Can I run ExifTool in a Lambda function?

Yes. ExifTool requires Perl, so you need to package both the Perl runtime and ExifTool as a Lambda layer. Build the layer on Amazon Linux 2 (the Lambda runtime OS) using Docker to ensure binary compatibility. Once the layer is attached to your function, call ExifTool via subprocess with the -json flag to get structured output.

How do I process file metadata with cloud functions?

Configure an event trigger on your storage bucket (S3 Event Notifications on AWS, Eventarc on Google Cloud) to invoke your function when files are created. The function downloads the file, runs your chosen metadata extraction tool, and stores the results. Both AWS Lambda and Google Cloud Functions support binary dependencies through layers or custom container images.

What is the best serverless approach for metadata extraction?

For most use cases, an event-driven approach works best. Configure your storage bucket to trigger a function on file upload, extract metadata in the function, and store results in a database. Use Lambda layers for binary tools like ExifTool and FFprobe. For high-throughput scenarios, add an SQS queue between S3 and Lambda to buffer events and control concurrency.

What are the size limits for AWS Lambda layers?

Each Lambda layer can be up to 50 MB compressed (ZIP file). The total unzipped size of all layers attached to a function cannot exceed 250 MB. For metadata extraction, an ExifTool layer typically uses 15 to 25 MB and an FFprobe layer uses about 30 MB, fitting well within these limits.

How do I handle large files in Lambda metadata extraction?

For video and audio files, use pre-signed S3 URLs with FFprobe instead of downloading the entire file. FFprobe reads only header metadata, so it processes even multi-gigabyte files in under a second. For other large files, Lambda supports up to 10 GB of ephemeral storage in /tmp, configurable in your function settings.

Can serverless functions process thousands of files concurrently?

Yes. AWS Lambda scales automatically up to your account's concurrency limit (default 1,000, can be increased to tens of thousands). Each file upload triggers an independent function instance. For batch processing, you can use S3 Batch Operations or Step Functions to orchestrate extraction across large file sets with built-in retry logic.

Run Metadata Extraction with AWS Lambda and Cloud Functions

Why Serverless Fits Metadata Extraction: metadata extraction serverless cloud functions aws lambda

Metadata extraction is bursty by nature. You might process zero files for hours, then receive a batch upload of 5,000 images from a photographer or a dump of 10,000 PDFs from a migration project. Traditional server-based approaches force you to choose between paying for idle capacity or accepting slow processing during spikes.
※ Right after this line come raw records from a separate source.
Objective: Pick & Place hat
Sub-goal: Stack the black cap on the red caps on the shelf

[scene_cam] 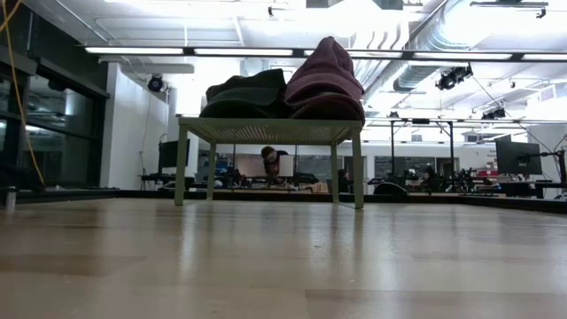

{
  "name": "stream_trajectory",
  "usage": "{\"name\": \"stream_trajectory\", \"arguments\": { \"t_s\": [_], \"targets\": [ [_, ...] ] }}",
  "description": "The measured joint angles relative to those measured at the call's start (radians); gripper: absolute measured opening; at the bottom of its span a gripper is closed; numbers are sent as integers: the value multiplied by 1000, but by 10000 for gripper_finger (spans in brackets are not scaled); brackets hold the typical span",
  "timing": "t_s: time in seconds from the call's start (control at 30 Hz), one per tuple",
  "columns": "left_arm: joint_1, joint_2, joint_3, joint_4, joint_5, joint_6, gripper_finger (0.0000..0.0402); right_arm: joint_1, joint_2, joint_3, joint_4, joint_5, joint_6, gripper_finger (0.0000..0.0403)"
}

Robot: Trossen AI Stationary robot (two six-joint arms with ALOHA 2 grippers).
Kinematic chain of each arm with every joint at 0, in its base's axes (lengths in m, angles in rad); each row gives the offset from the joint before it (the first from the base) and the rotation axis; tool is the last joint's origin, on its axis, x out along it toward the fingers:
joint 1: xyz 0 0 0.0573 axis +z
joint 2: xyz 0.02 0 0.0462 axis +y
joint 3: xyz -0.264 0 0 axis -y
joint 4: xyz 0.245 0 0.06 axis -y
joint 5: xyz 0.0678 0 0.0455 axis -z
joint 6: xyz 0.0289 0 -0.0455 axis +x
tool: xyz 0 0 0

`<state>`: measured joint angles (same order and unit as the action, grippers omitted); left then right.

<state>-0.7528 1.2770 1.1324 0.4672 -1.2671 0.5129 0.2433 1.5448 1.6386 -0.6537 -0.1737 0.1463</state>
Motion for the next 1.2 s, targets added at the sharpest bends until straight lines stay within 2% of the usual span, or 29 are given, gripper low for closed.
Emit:
{"name": "stream_trajectory", "arguments": {
  "t_s": [0.23, 0.6, 1.2],
  "targets": [
    [0, 0, 0, 1, -23, -44, 251, 2, 1, 0, 0, -1, 8, 3],
    [0, 2, 0, -25, -23, -55, 146, 26, 1, 0, 7, -1, 9, 3],
    [0, 2, 0, -53, 19, -108, 18, 33, 1, 0, 7, 2, 6, 3]
  ]
}}
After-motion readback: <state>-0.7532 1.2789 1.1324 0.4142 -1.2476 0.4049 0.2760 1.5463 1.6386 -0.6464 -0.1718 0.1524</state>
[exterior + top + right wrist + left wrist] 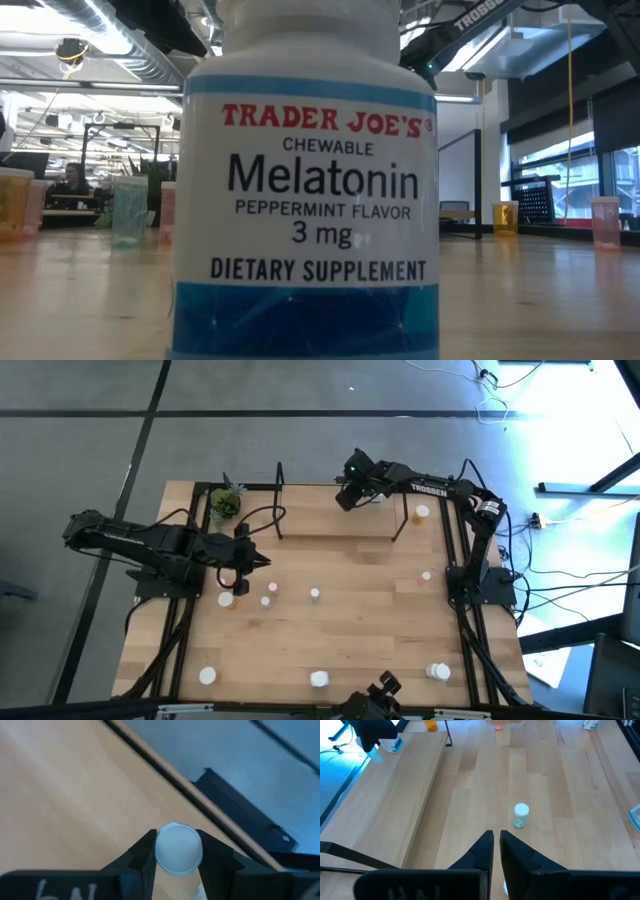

Serverless functions solve this by running extraction code only when files arrive. AWS Lambda and Google Cloud Functions both spin up instances automatically, process the file, and shut down. You pay per invocation and per millisecond of compute, nothing else.

The economics make sense for metadata work specifically because most extraction jobs are short-lived. FFprobe reads only the header bytes of a media file to pull codec, resolution, and duration data. In benchmarks from the AWS Compute Blog, analyzing a 793 MB video file took between 186 and 816 milliseconds and consumed under 150 MB of memory. ExifTool parses EXIF, IPTC, and XMP tags from images in a similar timeframe. These are exactly the kinds of workloads serverless was designed for: brief, stateless, and parallelizable.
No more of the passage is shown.